Doe v. Doe
2016 IL App (1st) 153272
| Ill. App. Ct. | 2017Background
- Decedent Jane Doe II committed suicide on June 10, 2013; plaintiff (special administrator of decedent’s estate) sued six defendants (two minors and their parents) alleging negligent communications via social media caused the suicide.
- Allegations: minor John Doe II fraudulently expressed intent to self-harm; minor Jane Doe IV knowingly repeated/encouraged those representations; parents were negligent for failing to monitor/supervise their children.

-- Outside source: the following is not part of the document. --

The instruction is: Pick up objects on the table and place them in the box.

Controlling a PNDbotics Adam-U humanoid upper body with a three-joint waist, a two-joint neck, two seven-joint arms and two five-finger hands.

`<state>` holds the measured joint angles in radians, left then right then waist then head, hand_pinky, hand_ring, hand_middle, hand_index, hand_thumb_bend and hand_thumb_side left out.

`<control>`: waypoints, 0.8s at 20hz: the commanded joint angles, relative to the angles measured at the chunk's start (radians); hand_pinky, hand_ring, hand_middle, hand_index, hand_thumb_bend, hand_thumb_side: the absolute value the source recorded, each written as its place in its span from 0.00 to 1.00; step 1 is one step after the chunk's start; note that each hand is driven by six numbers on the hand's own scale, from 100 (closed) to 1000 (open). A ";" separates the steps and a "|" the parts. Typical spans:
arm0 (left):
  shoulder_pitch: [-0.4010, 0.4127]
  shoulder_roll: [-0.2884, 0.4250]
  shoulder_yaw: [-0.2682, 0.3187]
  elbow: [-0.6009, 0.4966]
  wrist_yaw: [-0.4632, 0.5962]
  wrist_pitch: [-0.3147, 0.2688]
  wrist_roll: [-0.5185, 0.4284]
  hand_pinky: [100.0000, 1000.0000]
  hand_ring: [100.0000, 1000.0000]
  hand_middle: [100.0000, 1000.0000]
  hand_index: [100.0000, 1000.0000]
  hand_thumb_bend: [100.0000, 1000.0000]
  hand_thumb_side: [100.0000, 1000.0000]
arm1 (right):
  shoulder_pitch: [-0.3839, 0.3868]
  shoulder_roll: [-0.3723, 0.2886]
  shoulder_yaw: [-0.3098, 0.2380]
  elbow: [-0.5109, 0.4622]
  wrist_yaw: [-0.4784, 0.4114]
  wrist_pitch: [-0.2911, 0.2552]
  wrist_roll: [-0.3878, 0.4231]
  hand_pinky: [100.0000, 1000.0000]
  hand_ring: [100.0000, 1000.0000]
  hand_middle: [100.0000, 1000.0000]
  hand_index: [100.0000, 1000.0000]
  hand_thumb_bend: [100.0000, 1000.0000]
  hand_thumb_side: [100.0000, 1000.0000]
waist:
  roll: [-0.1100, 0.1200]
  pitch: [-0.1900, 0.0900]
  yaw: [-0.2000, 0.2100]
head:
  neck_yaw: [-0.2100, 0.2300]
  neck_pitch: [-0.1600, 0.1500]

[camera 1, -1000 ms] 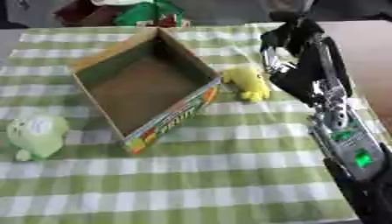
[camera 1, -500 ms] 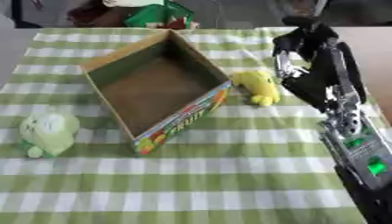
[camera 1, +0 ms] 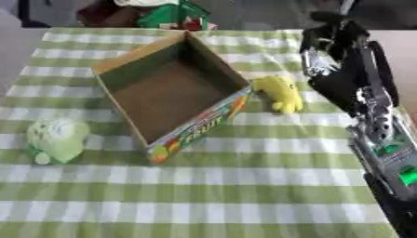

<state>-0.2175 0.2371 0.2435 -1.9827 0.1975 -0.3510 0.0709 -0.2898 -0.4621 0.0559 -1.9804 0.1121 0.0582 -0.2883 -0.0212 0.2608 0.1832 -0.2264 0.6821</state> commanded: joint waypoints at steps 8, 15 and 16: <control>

- Defendants moved to dismiss all six counts under 735 ILCS 5/2-615, arguing decedent’s suicide was an independent intervening act breaking causation and plaintiff failed to plead foreseeability or parental notice of prior dangerous conduct.
- Trial court granted the motions, dismissed all counts with prejudice, denied motions to reconsider and for leave to amend; plaintiff appealed.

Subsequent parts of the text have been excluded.